Exercise instructions:
Only the lines from the one containing "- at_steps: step" through the one containing "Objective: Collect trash" should be printed, exactly as they appear below, with both ends included.
··· Data under study ···
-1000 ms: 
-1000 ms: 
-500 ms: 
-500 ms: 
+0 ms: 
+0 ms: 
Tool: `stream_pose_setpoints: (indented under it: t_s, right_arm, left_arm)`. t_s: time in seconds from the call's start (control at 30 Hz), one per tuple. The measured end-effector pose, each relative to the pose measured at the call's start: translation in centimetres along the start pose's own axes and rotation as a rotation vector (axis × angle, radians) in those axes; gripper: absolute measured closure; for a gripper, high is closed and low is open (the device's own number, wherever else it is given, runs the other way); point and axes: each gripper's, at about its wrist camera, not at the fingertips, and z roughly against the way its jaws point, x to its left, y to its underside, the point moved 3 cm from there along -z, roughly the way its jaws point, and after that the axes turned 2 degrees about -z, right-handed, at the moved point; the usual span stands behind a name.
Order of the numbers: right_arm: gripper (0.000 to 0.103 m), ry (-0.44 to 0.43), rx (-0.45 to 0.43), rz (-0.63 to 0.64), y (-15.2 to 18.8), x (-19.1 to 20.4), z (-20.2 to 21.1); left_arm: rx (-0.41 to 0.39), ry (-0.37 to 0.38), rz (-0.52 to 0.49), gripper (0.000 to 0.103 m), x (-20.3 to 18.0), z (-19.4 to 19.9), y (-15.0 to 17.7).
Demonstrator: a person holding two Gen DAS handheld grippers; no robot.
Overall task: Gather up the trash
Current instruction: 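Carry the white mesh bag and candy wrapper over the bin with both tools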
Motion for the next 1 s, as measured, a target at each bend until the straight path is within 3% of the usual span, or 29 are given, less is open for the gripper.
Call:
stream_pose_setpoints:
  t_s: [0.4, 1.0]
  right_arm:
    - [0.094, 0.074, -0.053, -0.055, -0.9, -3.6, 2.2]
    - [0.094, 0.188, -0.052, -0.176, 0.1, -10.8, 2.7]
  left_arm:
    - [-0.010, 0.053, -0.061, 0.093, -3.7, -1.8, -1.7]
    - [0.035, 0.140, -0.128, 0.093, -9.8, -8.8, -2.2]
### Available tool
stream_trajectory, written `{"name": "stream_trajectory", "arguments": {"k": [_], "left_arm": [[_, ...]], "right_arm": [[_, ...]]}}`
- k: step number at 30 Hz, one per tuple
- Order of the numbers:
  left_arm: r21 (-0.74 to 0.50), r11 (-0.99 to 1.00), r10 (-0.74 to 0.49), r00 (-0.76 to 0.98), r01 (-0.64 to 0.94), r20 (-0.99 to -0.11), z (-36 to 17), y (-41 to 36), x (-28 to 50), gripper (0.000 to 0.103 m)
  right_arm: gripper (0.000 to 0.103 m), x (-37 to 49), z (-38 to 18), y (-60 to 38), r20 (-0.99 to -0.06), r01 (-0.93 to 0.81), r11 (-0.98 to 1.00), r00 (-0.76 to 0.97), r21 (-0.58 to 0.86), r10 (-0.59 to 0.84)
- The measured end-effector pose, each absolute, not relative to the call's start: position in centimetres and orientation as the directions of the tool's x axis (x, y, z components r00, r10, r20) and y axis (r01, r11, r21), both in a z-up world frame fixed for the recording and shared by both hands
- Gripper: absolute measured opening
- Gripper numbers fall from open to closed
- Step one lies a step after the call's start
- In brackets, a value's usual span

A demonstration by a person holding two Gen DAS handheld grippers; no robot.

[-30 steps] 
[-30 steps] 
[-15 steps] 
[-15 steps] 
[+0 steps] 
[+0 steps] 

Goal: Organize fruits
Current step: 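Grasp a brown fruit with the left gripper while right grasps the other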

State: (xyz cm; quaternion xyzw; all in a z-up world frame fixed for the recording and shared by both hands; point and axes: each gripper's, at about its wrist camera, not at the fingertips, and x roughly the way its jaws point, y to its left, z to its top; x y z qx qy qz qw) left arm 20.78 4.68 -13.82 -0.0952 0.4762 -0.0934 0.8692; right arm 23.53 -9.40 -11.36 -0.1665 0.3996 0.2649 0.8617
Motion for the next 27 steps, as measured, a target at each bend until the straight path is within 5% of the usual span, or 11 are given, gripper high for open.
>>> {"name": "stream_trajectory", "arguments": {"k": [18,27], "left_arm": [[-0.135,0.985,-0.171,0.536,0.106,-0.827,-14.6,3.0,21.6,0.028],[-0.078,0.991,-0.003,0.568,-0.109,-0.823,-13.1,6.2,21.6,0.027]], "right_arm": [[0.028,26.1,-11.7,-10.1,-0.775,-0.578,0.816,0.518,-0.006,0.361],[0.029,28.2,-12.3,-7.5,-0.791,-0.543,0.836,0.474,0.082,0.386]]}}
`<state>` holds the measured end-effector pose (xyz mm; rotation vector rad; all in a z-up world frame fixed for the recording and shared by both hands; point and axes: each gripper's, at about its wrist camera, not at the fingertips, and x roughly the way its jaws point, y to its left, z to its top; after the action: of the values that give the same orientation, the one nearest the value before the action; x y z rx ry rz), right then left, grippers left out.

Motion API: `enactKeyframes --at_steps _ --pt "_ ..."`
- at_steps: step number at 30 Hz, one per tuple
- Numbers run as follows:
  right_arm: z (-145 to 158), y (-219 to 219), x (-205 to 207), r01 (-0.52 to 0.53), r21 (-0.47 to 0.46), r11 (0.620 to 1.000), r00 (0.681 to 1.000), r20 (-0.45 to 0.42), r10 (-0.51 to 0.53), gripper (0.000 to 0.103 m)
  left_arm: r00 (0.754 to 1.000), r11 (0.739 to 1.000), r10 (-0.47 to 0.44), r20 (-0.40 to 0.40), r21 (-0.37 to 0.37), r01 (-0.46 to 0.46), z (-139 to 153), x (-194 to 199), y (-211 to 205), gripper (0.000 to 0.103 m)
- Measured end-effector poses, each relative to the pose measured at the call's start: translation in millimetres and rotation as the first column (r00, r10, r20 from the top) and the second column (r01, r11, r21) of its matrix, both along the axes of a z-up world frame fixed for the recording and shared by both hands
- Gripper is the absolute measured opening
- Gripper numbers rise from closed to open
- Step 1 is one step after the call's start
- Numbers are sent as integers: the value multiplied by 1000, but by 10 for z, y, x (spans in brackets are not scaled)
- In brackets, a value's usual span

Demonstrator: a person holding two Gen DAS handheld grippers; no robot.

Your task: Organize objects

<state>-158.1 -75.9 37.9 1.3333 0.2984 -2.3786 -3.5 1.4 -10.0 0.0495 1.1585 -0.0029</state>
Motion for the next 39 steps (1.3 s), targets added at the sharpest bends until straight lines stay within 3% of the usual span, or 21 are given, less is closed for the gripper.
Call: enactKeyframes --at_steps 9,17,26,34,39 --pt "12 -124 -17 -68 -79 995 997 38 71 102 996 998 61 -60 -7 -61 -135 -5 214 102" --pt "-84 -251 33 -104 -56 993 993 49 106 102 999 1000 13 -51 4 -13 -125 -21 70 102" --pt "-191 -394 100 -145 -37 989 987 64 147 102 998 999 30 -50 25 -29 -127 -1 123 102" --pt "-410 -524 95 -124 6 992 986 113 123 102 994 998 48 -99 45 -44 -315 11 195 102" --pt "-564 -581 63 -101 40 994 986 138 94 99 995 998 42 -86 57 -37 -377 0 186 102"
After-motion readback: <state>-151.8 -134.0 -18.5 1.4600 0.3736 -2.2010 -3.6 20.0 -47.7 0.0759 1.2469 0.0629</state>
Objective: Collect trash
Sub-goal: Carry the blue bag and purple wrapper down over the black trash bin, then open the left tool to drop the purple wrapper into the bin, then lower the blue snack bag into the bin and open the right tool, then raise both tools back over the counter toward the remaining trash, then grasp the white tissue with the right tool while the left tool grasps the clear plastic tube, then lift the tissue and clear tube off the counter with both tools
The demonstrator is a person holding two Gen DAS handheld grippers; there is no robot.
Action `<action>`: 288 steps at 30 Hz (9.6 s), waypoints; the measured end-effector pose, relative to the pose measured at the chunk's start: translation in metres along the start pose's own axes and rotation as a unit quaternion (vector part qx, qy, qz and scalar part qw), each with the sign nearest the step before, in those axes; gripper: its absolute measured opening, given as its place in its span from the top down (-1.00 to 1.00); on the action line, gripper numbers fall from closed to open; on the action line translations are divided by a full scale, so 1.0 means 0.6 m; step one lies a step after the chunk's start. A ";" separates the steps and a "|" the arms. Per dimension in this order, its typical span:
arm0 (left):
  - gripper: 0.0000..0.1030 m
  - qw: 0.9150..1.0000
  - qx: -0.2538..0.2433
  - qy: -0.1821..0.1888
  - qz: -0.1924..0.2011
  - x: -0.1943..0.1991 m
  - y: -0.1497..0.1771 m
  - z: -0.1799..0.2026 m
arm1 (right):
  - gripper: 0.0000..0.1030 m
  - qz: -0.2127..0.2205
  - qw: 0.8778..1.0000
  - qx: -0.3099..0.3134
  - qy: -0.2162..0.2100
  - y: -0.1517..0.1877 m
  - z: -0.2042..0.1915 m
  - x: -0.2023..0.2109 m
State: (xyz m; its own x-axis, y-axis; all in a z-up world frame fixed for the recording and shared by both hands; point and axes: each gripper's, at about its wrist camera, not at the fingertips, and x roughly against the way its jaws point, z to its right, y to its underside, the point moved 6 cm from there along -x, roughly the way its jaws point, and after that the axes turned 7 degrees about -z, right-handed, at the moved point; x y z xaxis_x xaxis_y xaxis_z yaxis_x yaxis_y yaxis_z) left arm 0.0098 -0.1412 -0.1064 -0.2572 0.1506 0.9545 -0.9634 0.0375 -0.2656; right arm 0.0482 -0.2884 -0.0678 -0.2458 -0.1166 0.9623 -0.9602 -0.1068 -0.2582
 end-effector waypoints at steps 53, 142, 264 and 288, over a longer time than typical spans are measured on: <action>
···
Answer for the task:
- at_steps: step number at 30 Hz, one per tuple
- Numbers run as follows:
  right_arm: z (-145 to 158), y (-219 to 219), x (-205 to 207), r01 (-0.52 to 0.53), r21 (-0.47 to 0.46), r11 (0.620 to 1.000), r00 (0.681 to 1.000), r20 (-0.45 to 0.42), r10 (-0.51 to 0.53), gripper (0.000 to 0.103 m)
  left_arm: r00 (0.754 to 1.000), r11 (0.739 to 1.000), r10 (-0.47 to 0.44), r20 (-0.40 to 0.40), r21 (-0.37 to 0.37), r01 (-0.46 to 0.46), z (-139 to 153), x (-194 to 199), y (-211 to 205), gripper (0.000 to 0.103 m)
- Measured end-effector poses, each relative to the pose measured at the call's start: translation in millimetres and rotation as the first column (r00, r10, r20 from the top) and the second column (r01, r11, r21) of its matrix, both along the axes of a z-up world frame fixed for the recording and shared by both hands
- Gripper is the absolute measured opening
- Gripper numbers rise from closed to open
- Step 1 is one step after the call's start
- Numbers are sent as integers: the value multiplied by 1000, but by 10 for z, y, x (spans in brackets are not scaled)
- In brackets, a value's usual span

Demonstrator: a person holding two Gen DAS handheld grippers; no robot.

Your task: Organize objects

<state>-158.1 -75.9 37.9 1.3333 0.2984 -2.3786 -3.5 1.4 -10.0 0.0495 1.1585 -0.0029</state>
Motion for the next 39 steps (1.3 s), targets added at the sharpest bends until straight lines stay within 3% of the usual span, or 21 are given, less is closed for the gripper.
Call: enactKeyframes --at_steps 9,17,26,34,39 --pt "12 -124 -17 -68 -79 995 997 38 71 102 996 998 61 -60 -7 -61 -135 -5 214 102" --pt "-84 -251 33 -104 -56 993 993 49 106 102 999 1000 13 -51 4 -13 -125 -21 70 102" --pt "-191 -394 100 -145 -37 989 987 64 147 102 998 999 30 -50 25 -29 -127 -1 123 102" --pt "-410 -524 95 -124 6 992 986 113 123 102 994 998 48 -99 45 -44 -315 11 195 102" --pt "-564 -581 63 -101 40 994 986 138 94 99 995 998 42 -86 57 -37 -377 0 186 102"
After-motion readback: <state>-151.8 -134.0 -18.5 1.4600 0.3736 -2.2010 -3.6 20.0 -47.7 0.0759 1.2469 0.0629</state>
Objective: Collect trash

The requested output has been produced.